Problem statement.
The expected answer is the set of lines in the data below between the line holding "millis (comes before" and the line holding "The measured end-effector", inclusive, written out exactly.

Exercise data.
------------

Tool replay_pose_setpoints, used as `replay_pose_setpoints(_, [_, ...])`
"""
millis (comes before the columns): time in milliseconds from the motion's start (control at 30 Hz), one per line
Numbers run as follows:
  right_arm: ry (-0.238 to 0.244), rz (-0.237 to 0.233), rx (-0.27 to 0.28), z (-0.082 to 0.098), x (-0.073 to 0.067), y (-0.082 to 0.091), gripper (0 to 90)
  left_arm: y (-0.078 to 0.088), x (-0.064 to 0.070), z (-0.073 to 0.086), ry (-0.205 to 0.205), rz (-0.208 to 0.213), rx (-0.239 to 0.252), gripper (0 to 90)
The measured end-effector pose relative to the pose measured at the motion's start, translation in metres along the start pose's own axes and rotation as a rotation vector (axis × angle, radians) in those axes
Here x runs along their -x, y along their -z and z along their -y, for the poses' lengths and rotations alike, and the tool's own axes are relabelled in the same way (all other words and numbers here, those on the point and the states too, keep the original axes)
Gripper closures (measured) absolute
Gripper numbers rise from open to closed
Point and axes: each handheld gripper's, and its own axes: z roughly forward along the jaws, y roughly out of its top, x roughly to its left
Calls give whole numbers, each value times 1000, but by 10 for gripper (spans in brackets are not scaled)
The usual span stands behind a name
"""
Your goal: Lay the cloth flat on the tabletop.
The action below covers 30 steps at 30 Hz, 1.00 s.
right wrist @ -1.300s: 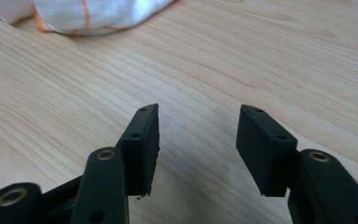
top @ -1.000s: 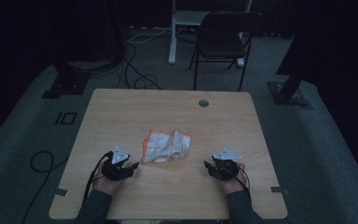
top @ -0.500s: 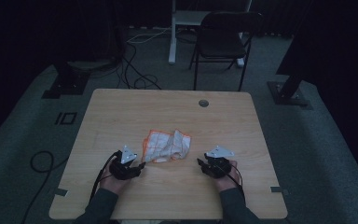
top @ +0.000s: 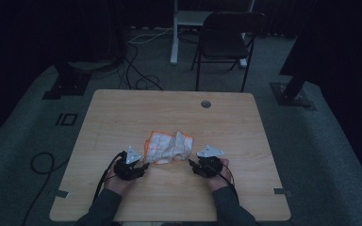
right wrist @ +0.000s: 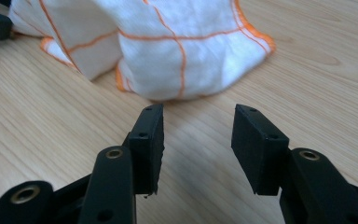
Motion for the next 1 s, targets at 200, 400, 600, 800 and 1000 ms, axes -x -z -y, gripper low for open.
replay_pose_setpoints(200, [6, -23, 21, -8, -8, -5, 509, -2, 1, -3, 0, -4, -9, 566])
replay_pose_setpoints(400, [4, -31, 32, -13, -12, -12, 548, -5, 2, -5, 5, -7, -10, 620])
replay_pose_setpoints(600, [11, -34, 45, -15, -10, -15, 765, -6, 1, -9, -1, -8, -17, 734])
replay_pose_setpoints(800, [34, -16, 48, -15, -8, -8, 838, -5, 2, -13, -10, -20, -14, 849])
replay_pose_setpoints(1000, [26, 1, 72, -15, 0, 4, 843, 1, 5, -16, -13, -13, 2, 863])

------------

Answer for the task.
millis (comes before the columns): time in milliseconds from the motion's start (control at 30 Hz), one per line
Numbers run as follows:
  right_arm: ry (-0.238 to 0.244), rz (-0.237 to 0.233), rx (-0.27 to 0.28), z (-0.082 to 0.098), x (-0.073 to 0.067), y (-0.082 to 0.091), gripper (0 to 90)
  left_arm: y (-0.078 to 0.088), x (-0.064 to 0.070), z (-0.073 to 0.086), ry (-0.205 to 0.205), rz (-0.208 to 0.213), rx (-0.239 to 0.252), gripper (0 to 90)
The measured end-effector pose relative to the pose measured at the motion's start, translation in metres along the start pose's own axes and rotation as a rotation vector (axis × angle, radians) in those axes

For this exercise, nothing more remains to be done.